• [THE PROBLEM]
Print the records below word for word, beginning with the first line and ending once the line containing "Here is the" is printed.

• [Excerpts from a dataset]

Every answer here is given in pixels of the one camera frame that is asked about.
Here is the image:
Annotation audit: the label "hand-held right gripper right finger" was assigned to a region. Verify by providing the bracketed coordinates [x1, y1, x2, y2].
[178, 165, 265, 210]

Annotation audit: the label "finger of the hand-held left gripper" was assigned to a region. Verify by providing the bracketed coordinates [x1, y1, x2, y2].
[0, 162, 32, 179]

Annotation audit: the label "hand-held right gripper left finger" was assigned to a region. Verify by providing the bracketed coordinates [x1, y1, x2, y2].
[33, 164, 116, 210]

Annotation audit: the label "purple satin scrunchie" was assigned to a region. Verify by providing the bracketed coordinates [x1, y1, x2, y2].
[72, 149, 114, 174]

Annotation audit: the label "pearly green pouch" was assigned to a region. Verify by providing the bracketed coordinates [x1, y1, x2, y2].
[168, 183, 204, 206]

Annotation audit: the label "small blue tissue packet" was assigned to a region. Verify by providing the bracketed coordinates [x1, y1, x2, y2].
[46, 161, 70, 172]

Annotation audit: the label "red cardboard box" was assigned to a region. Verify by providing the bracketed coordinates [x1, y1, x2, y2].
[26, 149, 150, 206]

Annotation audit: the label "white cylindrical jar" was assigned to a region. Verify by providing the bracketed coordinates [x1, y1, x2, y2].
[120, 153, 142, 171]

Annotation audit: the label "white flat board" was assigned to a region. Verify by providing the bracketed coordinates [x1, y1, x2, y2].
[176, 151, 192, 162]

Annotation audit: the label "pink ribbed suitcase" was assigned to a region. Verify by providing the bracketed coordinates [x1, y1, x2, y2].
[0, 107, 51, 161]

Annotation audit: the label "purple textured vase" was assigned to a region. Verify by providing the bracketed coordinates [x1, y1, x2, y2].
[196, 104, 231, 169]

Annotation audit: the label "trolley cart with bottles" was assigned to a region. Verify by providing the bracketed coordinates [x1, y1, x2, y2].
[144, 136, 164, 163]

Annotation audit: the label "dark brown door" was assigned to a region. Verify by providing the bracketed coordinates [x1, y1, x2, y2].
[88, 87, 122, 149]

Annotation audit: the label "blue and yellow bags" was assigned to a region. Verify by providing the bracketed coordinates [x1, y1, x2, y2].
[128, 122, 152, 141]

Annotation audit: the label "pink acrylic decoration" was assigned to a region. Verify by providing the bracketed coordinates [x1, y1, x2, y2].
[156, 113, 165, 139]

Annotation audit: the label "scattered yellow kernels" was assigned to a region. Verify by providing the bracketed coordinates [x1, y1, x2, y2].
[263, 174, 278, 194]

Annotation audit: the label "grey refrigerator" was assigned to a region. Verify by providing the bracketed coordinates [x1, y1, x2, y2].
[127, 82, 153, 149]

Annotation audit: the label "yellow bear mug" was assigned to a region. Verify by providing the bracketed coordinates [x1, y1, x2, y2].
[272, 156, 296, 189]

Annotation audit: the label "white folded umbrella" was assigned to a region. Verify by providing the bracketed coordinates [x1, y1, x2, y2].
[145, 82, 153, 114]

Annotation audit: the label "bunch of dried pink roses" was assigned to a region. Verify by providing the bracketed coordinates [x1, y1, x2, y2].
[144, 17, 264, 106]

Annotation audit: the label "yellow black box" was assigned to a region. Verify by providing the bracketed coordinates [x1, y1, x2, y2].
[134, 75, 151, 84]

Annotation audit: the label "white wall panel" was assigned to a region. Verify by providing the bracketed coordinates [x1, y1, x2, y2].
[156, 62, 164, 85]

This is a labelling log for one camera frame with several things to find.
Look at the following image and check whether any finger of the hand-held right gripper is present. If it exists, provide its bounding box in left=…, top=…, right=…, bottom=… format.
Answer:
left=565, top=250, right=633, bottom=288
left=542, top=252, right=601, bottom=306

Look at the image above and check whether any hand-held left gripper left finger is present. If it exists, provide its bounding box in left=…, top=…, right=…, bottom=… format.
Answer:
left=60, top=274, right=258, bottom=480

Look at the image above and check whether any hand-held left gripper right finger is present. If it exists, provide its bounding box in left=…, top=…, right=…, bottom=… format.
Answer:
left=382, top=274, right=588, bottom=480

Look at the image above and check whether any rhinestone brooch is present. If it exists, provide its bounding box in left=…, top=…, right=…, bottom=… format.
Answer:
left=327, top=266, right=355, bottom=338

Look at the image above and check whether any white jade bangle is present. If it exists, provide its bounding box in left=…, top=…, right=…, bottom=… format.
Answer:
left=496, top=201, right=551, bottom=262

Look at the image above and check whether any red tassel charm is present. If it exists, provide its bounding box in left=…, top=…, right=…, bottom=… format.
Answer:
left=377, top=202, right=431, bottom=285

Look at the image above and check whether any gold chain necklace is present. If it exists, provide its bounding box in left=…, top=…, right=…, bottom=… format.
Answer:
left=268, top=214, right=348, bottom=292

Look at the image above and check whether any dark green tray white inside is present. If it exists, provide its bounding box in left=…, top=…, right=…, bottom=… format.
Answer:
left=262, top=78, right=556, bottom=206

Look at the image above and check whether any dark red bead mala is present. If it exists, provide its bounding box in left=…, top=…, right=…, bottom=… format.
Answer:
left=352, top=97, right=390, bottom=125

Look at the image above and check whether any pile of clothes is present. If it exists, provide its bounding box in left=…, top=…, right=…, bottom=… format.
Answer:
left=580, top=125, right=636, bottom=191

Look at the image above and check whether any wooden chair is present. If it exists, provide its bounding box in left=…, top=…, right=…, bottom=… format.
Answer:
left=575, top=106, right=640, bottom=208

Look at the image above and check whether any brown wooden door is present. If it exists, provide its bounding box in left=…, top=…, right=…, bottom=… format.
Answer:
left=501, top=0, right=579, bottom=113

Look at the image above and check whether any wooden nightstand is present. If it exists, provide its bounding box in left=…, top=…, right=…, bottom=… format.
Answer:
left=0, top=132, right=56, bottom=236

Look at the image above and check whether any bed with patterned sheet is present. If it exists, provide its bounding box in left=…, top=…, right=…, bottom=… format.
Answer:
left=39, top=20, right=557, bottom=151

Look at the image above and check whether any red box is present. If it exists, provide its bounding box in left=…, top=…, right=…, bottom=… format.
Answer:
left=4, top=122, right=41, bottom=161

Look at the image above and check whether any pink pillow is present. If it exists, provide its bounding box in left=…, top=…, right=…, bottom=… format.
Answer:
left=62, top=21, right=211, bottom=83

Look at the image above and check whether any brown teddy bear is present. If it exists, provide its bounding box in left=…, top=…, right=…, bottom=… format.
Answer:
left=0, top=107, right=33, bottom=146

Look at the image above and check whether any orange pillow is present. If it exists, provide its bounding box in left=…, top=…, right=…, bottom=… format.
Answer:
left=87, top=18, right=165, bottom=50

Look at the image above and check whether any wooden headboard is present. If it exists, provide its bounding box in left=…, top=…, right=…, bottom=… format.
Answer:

• [COMPLETED EXERCISE]
Every answer here is given in pixels of the one camera frame that is asked about.
Here is the image:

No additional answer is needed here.